Start of Block
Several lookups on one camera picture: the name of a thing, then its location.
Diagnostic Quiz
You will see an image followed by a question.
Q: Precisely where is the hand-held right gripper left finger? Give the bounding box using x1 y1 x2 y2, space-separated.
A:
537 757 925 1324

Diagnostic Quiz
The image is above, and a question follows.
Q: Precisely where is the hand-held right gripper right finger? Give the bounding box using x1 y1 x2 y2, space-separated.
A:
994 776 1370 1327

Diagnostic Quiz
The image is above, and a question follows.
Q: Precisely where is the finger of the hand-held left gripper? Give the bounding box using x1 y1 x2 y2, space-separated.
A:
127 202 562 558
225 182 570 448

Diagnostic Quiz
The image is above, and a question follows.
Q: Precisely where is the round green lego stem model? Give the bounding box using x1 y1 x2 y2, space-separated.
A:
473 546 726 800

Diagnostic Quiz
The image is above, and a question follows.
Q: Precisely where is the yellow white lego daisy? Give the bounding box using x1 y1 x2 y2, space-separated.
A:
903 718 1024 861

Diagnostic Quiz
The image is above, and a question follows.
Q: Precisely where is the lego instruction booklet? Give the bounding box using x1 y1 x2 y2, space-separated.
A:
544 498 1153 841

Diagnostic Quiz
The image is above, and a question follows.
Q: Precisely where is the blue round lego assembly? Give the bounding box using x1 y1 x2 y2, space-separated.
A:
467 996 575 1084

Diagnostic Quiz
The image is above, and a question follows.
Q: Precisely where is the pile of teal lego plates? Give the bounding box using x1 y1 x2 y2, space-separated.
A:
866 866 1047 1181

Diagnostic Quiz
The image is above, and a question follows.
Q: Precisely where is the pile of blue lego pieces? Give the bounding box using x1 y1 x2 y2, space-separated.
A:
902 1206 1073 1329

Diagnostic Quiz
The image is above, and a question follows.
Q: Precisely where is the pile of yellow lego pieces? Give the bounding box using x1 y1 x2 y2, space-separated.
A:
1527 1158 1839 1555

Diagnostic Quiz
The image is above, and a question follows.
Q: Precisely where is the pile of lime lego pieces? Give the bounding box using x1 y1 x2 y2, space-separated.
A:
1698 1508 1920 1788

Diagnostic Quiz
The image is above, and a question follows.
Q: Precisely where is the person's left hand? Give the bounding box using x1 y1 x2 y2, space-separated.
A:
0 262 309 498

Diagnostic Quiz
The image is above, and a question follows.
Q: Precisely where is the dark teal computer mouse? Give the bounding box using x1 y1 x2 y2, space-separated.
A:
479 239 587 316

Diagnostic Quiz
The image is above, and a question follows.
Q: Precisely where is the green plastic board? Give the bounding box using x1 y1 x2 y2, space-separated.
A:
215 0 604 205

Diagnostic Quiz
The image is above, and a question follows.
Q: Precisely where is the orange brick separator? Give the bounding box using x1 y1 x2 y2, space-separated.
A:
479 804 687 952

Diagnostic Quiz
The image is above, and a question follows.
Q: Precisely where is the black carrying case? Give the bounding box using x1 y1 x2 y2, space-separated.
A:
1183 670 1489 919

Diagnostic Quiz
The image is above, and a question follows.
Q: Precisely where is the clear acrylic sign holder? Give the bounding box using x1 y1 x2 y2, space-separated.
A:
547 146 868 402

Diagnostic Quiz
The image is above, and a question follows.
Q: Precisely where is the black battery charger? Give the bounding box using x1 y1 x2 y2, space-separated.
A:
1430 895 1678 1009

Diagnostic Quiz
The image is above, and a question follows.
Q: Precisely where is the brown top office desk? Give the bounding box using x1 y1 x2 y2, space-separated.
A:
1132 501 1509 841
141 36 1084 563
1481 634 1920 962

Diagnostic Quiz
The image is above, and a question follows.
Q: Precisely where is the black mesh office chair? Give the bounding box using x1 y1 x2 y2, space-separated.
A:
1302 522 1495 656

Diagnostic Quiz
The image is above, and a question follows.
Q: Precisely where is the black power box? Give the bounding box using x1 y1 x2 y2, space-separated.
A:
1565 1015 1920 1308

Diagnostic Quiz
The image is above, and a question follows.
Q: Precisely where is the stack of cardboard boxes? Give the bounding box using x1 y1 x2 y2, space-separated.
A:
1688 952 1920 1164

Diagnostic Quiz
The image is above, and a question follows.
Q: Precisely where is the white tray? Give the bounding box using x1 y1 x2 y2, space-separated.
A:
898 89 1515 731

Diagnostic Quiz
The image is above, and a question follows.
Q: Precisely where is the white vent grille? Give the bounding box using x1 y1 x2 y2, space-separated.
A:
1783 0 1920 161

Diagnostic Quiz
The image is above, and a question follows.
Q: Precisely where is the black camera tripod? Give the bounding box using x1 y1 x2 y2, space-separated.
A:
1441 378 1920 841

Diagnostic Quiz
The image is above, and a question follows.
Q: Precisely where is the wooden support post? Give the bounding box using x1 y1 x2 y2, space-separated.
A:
End of Block
Activity:
Return exactly the lines above from the line that has "Q: Precisely where is the black mesh" through the line that has "Q: Precisely where is the black power", inclusive, and nothing else.

Completed task:
Q: Precisely where is the black mesh office chair? Give the bounding box using x1 y1 x2 y2, space-separated.
A:
1302 522 1495 656

Diagnostic Quiz
The image is above, and a question follows.
Q: Precisely where is the black power box? Give the bounding box using x1 y1 x2 y2, space-separated.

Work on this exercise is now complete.